**Work instruction**
Repeat exactly the lines running from the first line of the data to the line containing "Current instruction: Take", both ends included, and nothing else; drop the pictures.

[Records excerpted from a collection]
[Start of section]

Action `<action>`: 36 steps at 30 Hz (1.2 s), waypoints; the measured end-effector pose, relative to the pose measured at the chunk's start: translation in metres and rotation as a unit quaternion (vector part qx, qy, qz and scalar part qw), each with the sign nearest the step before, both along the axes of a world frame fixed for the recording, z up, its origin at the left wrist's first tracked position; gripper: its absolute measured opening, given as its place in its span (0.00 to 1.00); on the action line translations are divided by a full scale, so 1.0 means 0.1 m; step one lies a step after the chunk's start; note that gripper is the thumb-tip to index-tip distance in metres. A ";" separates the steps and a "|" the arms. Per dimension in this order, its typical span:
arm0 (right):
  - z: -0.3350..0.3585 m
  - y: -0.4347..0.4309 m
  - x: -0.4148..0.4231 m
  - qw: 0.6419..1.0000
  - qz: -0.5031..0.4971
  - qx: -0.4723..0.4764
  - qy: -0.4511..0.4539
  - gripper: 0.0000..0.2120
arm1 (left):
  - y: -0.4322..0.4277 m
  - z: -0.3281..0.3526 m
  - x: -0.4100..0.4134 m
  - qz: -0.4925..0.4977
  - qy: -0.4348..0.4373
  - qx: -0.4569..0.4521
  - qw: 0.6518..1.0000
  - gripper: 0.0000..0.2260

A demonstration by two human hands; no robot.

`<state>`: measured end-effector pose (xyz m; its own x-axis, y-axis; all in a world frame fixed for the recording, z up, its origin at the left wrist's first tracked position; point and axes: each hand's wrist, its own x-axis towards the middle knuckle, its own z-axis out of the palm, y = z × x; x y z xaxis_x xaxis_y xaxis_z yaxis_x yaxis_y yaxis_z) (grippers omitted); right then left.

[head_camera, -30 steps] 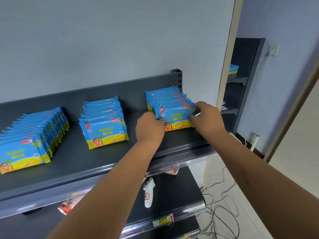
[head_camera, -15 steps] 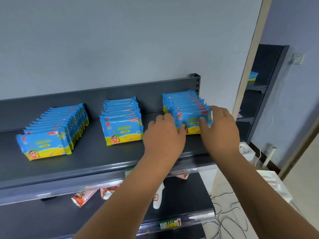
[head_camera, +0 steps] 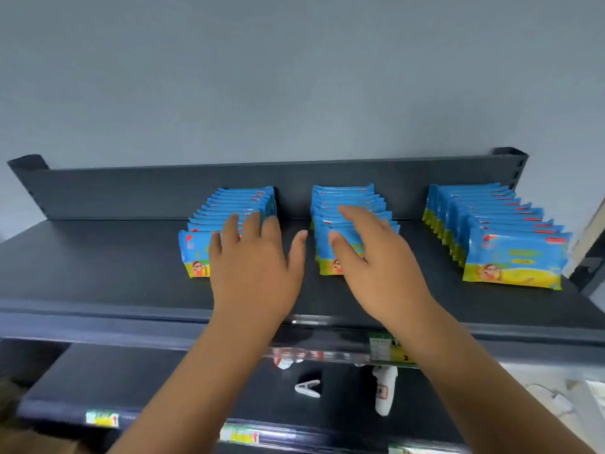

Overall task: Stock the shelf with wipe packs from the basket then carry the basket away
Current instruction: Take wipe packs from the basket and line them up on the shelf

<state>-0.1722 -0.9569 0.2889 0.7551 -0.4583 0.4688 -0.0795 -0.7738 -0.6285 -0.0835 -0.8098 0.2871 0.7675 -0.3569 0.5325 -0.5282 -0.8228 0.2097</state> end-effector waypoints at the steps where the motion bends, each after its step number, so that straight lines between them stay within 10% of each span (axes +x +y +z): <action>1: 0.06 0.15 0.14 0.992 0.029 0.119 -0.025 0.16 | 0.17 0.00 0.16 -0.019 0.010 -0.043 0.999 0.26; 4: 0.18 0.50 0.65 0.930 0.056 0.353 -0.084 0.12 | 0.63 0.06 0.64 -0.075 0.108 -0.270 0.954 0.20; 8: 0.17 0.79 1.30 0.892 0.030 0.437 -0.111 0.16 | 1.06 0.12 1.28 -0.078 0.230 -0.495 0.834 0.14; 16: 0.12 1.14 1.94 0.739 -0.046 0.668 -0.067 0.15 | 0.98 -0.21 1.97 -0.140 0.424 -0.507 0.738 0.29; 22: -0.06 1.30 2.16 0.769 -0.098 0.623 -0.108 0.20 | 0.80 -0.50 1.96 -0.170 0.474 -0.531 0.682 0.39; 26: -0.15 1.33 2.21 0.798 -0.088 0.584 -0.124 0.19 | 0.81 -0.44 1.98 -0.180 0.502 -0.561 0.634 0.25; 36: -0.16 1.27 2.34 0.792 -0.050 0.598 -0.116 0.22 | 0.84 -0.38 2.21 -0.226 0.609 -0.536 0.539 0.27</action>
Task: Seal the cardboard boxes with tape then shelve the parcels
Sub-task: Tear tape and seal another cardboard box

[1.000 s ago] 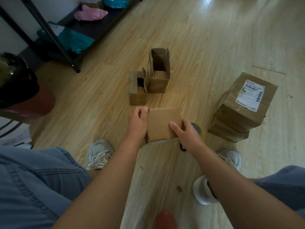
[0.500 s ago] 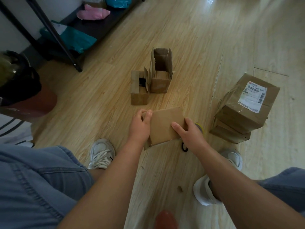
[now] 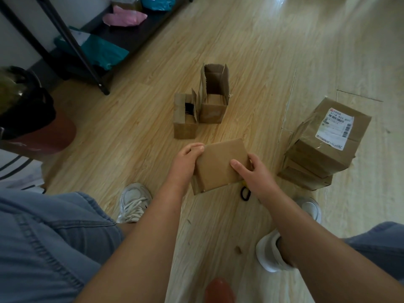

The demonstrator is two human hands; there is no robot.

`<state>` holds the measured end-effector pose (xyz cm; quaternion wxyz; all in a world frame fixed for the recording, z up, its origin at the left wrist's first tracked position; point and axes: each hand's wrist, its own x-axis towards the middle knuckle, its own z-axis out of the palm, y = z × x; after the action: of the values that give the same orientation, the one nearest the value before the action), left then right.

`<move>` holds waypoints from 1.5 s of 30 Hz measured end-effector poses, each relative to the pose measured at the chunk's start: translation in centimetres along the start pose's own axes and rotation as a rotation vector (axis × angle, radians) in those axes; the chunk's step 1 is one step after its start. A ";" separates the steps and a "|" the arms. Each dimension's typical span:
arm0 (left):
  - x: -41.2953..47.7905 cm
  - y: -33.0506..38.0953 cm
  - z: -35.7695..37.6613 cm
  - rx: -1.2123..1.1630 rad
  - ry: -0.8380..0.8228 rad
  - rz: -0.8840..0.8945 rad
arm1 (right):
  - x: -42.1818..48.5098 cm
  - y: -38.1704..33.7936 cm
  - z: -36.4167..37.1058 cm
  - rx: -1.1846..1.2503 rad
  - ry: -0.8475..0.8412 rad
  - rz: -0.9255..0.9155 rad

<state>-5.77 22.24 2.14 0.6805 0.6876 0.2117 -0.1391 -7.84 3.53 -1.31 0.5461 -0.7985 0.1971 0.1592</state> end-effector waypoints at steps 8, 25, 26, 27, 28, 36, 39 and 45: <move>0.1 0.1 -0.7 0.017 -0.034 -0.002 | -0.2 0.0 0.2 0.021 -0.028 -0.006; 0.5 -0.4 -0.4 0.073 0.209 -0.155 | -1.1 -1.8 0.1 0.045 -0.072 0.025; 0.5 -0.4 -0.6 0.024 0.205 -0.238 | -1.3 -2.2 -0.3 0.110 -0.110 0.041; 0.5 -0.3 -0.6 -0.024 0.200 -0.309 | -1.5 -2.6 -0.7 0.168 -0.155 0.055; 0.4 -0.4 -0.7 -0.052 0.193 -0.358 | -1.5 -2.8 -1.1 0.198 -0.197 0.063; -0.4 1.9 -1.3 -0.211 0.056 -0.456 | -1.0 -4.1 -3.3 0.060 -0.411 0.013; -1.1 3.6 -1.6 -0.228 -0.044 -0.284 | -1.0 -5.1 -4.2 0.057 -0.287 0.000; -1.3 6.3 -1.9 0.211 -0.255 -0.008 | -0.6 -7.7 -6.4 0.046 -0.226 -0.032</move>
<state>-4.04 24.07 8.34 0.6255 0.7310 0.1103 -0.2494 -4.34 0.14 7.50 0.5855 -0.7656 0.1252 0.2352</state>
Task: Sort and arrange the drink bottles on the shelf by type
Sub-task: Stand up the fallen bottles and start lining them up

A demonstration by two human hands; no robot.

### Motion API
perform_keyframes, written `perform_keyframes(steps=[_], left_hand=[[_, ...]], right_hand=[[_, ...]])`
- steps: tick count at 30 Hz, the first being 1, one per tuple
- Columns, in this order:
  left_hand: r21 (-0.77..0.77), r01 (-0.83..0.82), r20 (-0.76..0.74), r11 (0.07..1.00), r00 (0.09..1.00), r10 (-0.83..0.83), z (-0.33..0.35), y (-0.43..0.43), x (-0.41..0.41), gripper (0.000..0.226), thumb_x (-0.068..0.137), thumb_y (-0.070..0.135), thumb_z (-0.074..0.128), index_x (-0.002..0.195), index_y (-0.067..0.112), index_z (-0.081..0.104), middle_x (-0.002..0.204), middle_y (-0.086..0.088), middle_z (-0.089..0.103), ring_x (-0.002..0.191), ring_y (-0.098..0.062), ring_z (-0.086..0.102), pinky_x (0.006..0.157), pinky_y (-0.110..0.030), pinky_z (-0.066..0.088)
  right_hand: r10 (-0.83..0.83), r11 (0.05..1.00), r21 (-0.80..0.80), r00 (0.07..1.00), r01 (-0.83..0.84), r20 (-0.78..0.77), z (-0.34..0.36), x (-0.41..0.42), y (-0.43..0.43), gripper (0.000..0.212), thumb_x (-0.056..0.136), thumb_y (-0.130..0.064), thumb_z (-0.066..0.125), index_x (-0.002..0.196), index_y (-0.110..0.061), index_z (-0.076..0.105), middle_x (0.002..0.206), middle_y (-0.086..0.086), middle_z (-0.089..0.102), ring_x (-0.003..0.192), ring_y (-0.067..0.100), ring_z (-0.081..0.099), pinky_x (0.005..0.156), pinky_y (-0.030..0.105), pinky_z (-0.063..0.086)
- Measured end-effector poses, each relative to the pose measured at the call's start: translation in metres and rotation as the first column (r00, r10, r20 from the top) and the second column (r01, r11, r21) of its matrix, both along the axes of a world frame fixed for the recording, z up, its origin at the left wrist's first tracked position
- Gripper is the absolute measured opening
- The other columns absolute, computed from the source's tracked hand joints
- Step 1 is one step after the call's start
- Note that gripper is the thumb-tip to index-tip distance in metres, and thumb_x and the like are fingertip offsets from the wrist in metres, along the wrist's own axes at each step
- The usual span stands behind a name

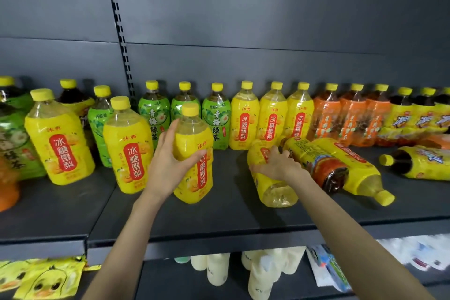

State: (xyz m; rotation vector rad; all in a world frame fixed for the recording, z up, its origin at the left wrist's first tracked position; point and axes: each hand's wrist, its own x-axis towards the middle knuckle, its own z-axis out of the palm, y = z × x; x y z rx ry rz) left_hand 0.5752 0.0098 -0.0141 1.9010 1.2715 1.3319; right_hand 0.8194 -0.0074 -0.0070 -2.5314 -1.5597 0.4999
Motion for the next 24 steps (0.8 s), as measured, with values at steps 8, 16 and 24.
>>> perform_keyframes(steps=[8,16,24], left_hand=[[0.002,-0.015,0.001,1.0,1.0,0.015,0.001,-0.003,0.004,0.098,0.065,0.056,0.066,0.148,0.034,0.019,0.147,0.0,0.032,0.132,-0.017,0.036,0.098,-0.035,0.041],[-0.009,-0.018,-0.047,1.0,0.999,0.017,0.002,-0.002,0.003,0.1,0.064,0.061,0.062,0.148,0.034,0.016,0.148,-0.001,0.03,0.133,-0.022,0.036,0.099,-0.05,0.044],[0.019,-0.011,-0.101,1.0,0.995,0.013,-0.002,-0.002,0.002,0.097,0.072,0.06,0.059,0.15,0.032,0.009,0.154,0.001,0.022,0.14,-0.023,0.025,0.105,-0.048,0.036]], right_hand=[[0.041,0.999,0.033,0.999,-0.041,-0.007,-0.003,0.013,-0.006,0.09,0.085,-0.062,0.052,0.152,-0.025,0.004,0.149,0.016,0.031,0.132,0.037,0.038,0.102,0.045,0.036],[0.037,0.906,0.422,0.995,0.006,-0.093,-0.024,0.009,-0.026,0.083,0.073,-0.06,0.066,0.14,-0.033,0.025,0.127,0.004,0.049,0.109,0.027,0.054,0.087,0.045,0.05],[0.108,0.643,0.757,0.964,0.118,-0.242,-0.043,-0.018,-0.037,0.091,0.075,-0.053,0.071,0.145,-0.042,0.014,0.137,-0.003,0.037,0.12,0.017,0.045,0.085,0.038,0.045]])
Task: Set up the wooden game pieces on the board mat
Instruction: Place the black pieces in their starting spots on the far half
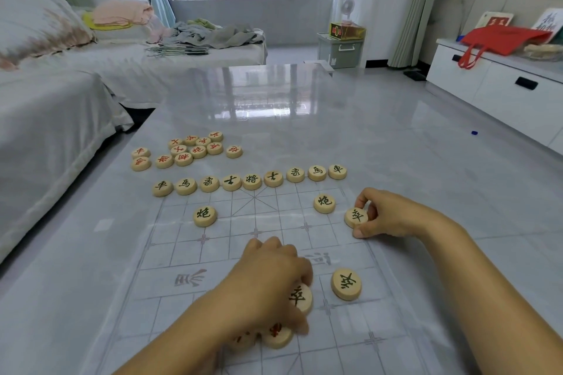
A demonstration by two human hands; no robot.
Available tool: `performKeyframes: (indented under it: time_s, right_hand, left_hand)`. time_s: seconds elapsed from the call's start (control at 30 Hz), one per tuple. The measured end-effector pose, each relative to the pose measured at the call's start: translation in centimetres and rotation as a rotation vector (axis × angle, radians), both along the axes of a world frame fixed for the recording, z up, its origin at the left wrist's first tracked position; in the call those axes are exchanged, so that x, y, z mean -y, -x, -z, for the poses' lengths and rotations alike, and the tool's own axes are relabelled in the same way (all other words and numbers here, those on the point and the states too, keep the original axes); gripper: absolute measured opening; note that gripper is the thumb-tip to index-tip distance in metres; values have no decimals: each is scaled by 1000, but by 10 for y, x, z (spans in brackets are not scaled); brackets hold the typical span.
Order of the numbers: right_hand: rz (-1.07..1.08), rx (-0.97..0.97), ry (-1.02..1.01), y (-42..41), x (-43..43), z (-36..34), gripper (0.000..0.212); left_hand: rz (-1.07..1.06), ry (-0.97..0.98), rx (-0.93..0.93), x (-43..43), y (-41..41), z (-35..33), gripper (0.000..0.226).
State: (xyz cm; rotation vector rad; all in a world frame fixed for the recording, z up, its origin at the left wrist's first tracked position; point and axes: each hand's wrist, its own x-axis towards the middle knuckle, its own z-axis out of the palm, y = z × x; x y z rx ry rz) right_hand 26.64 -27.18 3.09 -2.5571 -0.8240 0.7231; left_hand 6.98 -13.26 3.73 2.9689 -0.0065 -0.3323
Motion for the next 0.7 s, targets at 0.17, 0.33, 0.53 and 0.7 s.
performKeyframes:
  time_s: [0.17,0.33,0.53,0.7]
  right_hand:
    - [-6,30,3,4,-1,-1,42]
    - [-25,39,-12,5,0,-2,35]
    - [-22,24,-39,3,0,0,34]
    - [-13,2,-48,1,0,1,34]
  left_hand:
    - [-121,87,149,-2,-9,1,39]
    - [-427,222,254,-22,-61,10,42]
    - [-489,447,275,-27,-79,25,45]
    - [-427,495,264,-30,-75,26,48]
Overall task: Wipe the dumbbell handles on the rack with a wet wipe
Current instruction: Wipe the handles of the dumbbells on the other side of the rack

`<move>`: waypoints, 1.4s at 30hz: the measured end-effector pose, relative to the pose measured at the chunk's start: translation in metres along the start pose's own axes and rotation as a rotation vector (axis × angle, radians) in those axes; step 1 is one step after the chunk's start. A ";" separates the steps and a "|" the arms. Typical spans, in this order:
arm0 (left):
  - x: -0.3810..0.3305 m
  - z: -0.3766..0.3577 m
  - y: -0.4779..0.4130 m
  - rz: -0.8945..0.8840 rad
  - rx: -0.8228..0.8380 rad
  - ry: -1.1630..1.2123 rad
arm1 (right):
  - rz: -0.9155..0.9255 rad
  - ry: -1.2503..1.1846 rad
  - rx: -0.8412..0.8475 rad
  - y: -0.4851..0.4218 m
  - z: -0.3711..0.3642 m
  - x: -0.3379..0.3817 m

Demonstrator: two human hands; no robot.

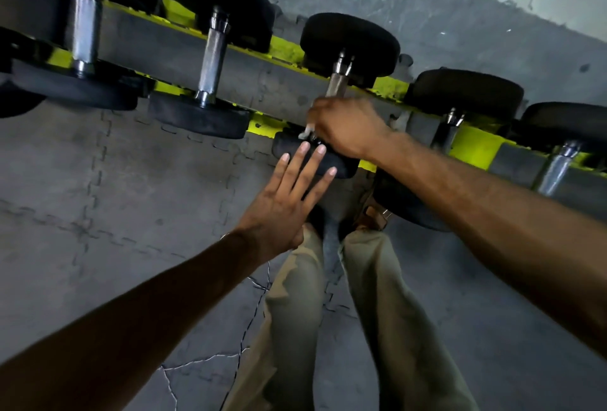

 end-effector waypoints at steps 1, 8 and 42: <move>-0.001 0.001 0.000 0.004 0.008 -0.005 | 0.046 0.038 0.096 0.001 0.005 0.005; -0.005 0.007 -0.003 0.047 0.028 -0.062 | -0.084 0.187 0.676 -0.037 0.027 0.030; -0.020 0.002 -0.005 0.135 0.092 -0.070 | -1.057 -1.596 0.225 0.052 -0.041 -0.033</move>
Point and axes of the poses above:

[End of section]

**Final answer**
Action `<action>`: 36 steps at 30 Hz (1.2 s), waypoints; the measured end-effector pose, relative to the pose measured at the chunk's start: translation in metres and rotation as a unit quaternion (vector part qx, qy, qz and scalar part qw), each with the sign nearest the step before, both along the axes of a world frame fixed for the recording, z up, its origin at the left wrist's first tracked position; gripper: its absolute measured opening, given as its place in its span (0.00 to 1.00); on the action line translations are divided by a full scale, so 1.0 means 0.1 m; step one lies a step after the chunk's start; note that gripper is the thumb-tip to index-tip distance in metres. A ";" separates the steps and a "|" the arms. Per dimension in this order, its typical span:
arm0 (right):
  - z: -0.3350..0.3585 m
  - y: -0.4347..0.4309 m
  - x: -0.4148..0.4231 m
  - qw: 0.6419..1.0000
  - qz: -0.5031..0.4971
  - qx: -0.4723..0.4764
  - qy: -0.4511..0.4539
  - gripper: 0.0000..0.2120
arm1 (left):
  - y: -0.4322..0.4277 m
  - z: -0.3281..0.3526 m
  - x: -0.4100..0.4134 m
  - qz: -0.4925..0.4977
  - qy: -0.4348..0.4373
  - qx: -0.4569..0.4521
  - qw: 0.6518..1.0000
  - gripper: 0.0000..0.2260

A demonstration by two human hands; no robot.

`<state>`: measured end-effector pose (xyz m; its own x-axis, y-axis; all in a world frame fixed for the recording, z up, its origin at the left wrist's first tracked position; point and axes: each hand's wrist, its own x-axis towards the middle knuckle, its own z-axis out of the palm, y = z × x; x y z xaxis_x xaxis_y xaxis_z yaxis_x yaxis_y yaxis_z) (grippers omitted); right then left.

[head_camera, -30 steps] 
[head_camera, -15 steps] 
[head_camera, +0 steps] 

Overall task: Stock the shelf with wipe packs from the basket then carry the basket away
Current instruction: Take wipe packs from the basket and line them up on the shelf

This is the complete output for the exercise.